Financial automation software provider Bill (formerly Bill.com) announced that, in light of the recent collapse of Silicon Valley Bank that the company would expand its service offerings for those who have been affected.
The company is offering expanded services to Bill customers who also happen to have been SVB customers as well. This includes access to the BILL balance solution which allows users to store and move funds to speed up vendor payments; pre-approval for a line of credit with a new or existing Divvy corporate card; and the ability to connect their SVB debit card to a BILL Pay By Card, allowing people to access their funds immediately. Bill said it will reimburse all pay-by-card transaction fees made with a customer’s SVB debit card for the next 30 days beginning March 14.
“Bill has, and always will, stand by our customers. That’s what being a champion of SMBs is all about,” said Bill CEO and Founder René Lacerte. “For over 16 years, we’ve built a platform that enables customers to automate their financial operations with agility. Last week, we quickly guaranteed all transactions processed by Bill through SVB would be processed successfully before we had guidance from the government. We’ve worked tirelessly since our announcement to honor that promise. We’re now turning our attention to help even more SMBs access and move capital,” Lacerte said.

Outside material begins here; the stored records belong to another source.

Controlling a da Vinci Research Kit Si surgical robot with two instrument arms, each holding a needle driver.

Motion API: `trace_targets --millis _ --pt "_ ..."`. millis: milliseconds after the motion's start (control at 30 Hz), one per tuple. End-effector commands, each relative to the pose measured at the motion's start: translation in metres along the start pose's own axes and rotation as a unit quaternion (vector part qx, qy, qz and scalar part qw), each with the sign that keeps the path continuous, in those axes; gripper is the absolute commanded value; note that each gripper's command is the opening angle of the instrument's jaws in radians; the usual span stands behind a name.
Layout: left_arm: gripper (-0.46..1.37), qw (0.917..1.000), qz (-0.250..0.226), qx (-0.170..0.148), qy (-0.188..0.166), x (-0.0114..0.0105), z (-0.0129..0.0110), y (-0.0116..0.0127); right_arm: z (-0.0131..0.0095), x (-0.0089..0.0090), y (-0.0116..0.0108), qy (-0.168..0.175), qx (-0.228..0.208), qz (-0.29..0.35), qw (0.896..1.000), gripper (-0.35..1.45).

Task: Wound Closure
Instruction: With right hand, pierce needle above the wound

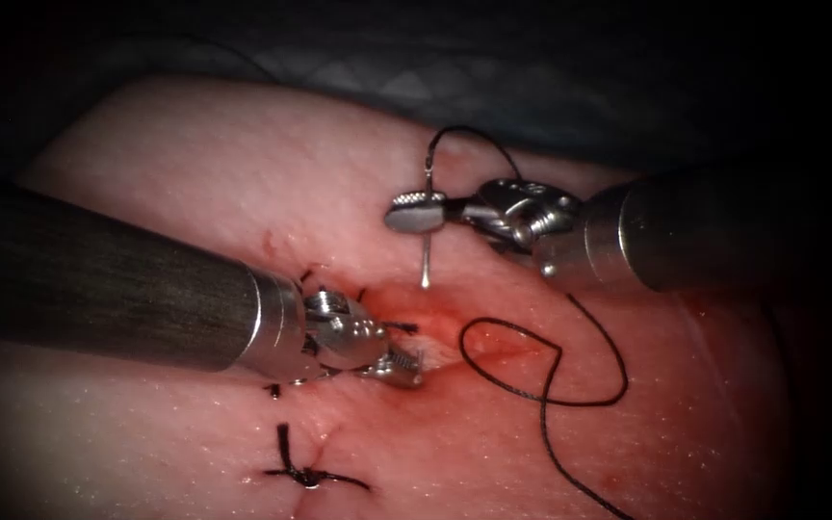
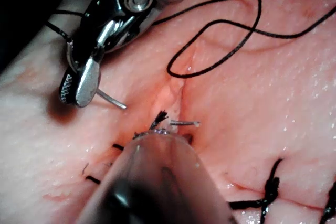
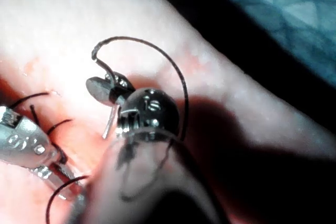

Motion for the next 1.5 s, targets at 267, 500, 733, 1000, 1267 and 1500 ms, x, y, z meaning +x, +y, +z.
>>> trace_targets --millis 267,500,733,1000,1267,1500 --pt "0.21 1.0 0.0 0.002 0.001 0.0001 -0.0001 -0.0001 0.001 -0.0029 -0.0011 -0.01 -0.018 0.031 0.999 -0.35" --pt "0.19 1.0 0.0 0.004 0.001 0.0002 -0.0003 -0.0001 0.0012 -0.0047 -0.001 -0.017 -0.038 0.079 0.996 -0.35" --pt "0.16 1.0 0.0 0.006 0.001 0.0002 -0.0003 -0.0001 0.0006 -0.0037 -0.0016 0.006 -0.061 0.078 0.995 -0.35" --pt "0.13 1.0 0.0 0.006 0.001 0.0002 -0.0003 -0.0001 -0.0014 0.0005 0.0022 0.075 -0.048 -0.116 0.989 0.95" --pt "0.13 1.0 0.0 0.006 0.001 0.0002 -0.0003 -0.0001 -0.0022 0.0023 0.0035 0.107 -0.041 -0.2 0.973 1.28" --pt "0.12 1.0 0.0 0.006 0.001 0.0002 -0.0003 -0.0001 -0.0025 0.0037 0.0023 0.121 -0.026 -0.221 0.967 1.24"
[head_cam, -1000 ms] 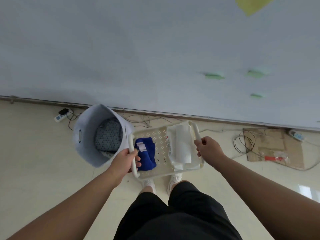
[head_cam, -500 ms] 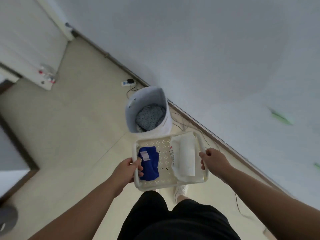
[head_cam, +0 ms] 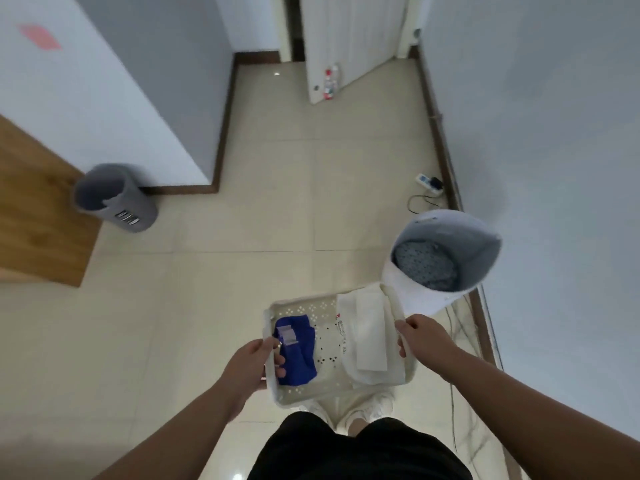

Recognizing that one may not necessarily had to have been impacted by the SVB collapse to be interested in Bill’s platform, the company also announced it is offering a new three month free trial for any business looking to explore things further.
“What I’m hearing from SMBs impacted by the current situation is that they’re focused on keeping their business running, accessing their cash, and increasing visibility,” Lacerte said. “Our platform was designed to enable financial automation and control, and we are bringing the best of our capabilities together for SMBs in this important time of need.”